All records, exactly as written, minus the pictures: copy them out.

Records from a data source:
● ● ● ● ●
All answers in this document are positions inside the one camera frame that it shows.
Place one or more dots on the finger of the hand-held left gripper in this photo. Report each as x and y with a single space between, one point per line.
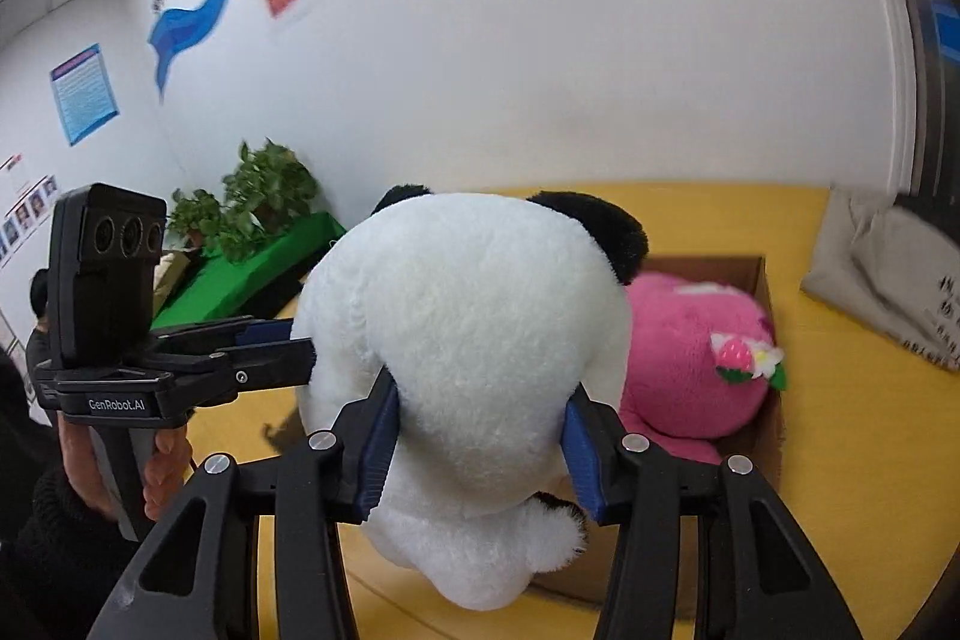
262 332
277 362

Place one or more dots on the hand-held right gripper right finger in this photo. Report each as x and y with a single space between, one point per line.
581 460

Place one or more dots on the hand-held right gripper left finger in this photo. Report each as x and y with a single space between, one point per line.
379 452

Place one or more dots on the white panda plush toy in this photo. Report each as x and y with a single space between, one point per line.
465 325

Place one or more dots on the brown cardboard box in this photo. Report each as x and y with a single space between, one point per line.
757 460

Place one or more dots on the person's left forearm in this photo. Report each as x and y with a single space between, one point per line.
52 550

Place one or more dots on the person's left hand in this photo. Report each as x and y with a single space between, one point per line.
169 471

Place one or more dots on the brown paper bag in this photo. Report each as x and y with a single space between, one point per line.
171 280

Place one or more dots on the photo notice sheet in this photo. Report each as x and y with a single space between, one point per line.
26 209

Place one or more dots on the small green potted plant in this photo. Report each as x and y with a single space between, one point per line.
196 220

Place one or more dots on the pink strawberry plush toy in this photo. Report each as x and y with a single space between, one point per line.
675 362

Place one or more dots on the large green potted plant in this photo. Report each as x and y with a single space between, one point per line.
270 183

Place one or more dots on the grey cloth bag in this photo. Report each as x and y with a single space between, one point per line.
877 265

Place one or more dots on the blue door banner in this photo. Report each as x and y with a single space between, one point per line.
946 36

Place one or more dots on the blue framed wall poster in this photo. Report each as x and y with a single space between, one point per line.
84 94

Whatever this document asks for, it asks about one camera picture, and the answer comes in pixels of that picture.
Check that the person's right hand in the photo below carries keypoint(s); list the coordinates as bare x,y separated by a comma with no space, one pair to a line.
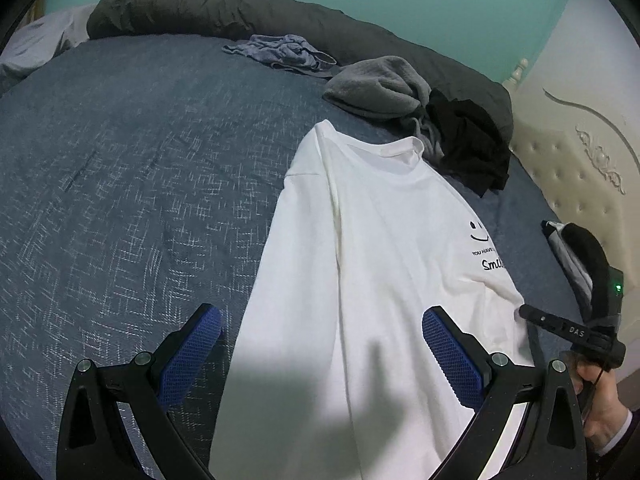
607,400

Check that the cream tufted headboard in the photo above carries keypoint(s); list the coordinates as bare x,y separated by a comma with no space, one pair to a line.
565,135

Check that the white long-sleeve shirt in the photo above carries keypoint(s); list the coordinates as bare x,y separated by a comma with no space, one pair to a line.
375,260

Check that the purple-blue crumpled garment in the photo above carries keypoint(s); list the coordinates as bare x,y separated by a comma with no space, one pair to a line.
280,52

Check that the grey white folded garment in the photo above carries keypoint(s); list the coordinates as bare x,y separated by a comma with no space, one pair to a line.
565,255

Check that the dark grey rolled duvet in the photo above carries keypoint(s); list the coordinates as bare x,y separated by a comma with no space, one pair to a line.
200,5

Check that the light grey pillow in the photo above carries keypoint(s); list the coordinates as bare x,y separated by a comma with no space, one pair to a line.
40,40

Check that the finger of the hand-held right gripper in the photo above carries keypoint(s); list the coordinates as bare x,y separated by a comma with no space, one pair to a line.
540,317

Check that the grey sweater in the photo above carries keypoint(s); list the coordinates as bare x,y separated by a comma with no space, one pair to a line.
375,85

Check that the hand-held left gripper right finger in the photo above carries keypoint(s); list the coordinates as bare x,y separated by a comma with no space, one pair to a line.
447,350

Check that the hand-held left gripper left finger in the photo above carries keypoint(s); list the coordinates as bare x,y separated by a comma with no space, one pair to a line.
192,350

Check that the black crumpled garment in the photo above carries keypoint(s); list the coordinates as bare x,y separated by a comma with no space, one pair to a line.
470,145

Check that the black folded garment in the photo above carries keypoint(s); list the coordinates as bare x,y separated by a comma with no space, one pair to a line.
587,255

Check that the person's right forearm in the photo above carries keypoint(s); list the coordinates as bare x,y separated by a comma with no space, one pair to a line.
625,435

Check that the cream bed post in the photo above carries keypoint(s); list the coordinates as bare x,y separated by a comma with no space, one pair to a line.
● ● ● ● ●
> **OUTPUT**:
All answers in this document are positions inside the one camera frame that it shows.
Place one or more dots on the finger of the hand-held left gripper in this photo. Report each as x and y with a single space between, one point per line.
262 332
277 362

Place one or more dots on the hand-held right gripper right finger in this photo. Report each as x and y with a single space between, one point per line.
581 460

Place one or more dots on the hand-held right gripper left finger in this photo. Report each as x and y with a single space between, one point per line.
379 452

Place one or more dots on the white panda plush toy in this photo. Report each as x and y with a single space between, one point per line.
465 325

Place one or more dots on the brown cardboard box in this photo. Report each as x and y with a single space between, one point per line.
757 460

Place one or more dots on the person's left forearm in this photo. Report each as x and y with a single space between, one point per line.
52 550

Place one or more dots on the person's left hand in this photo. Report each as x and y with a single space between, one point per line.
169 471

Place one or more dots on the brown paper bag in this photo. Report each as x and y with a single space between, one point per line.
171 280

Place one or more dots on the photo notice sheet in this photo. Report each as x and y with a single space between, one point per line.
26 209

Place one or more dots on the small green potted plant in this photo. Report each as x and y with a single space between, one point per line.
196 220

Place one or more dots on the pink strawberry plush toy in this photo. Report each as x and y with a single space between, one point per line.
675 362

Place one or more dots on the large green potted plant in this photo. Report each as x and y with a single space between, one point per line.
270 183

Place one or more dots on the grey cloth bag in this photo. Report each as x and y with a single space between, one point per line.
877 265

Place one or more dots on the blue door banner in this photo. Report each as x and y with a single space between, one point per line.
946 36

Place one or more dots on the blue framed wall poster in this photo. Report each as x and y with a single space between, one point per line.
84 94

Whatever this document asks for, it asks about one camera picture, and the answer comes in pixels of that picture.
Check that the person's right hand in the photo below carries keypoint(s); list the coordinates as bare x,y separated by a comma with no space, one pair to a line.
607,400

Check that the cream tufted headboard in the photo above carries keypoint(s); list the coordinates as bare x,y separated by a comma with no space, one pair to a line.
565,135

Check that the white long-sleeve shirt in the photo above carries keypoint(s); list the coordinates as bare x,y separated by a comma with no space, one pair to a line.
375,260

Check that the purple-blue crumpled garment in the photo above carries keypoint(s); list the coordinates as bare x,y separated by a comma with no space, one pair to a line.
280,52

Check that the grey white folded garment in the photo above carries keypoint(s); list the coordinates as bare x,y separated by a comma with no space, one pair to a line.
565,255

Check that the dark grey rolled duvet in the photo above carries keypoint(s); list the coordinates as bare x,y separated by a comma with no space, one pair to a line.
200,5

Check that the light grey pillow in the photo above carries keypoint(s); list the coordinates as bare x,y separated by a comma with no space, one pair to a line.
40,40

Check that the finger of the hand-held right gripper in the photo above carries keypoint(s); list the coordinates as bare x,y separated by a comma with no space, one pair to a line.
540,317

Check that the grey sweater in the photo above carries keypoint(s); list the coordinates as bare x,y separated by a comma with no space, one pair to a line.
375,85

Check that the hand-held left gripper right finger in the photo above carries keypoint(s); list the coordinates as bare x,y separated by a comma with no space, one pair to a line.
447,350

Check that the hand-held left gripper left finger in the photo above carries keypoint(s); list the coordinates as bare x,y separated by a comma with no space, one pair to a line.
192,350

Check that the black crumpled garment in the photo above carries keypoint(s); list the coordinates as bare x,y separated by a comma with no space, one pair to a line.
470,145

Check that the black folded garment in the photo above carries keypoint(s); list the coordinates as bare x,y separated by a comma with no space, one pair to a line.
587,255

Check that the person's right forearm in the photo above carries keypoint(s); list the coordinates as bare x,y separated by a comma with no space, one pair to a line.
625,435

Check that the cream bed post in the photo above carries keypoint(s); list the coordinates as bare x,y separated by a comma with no space, one pair to a line.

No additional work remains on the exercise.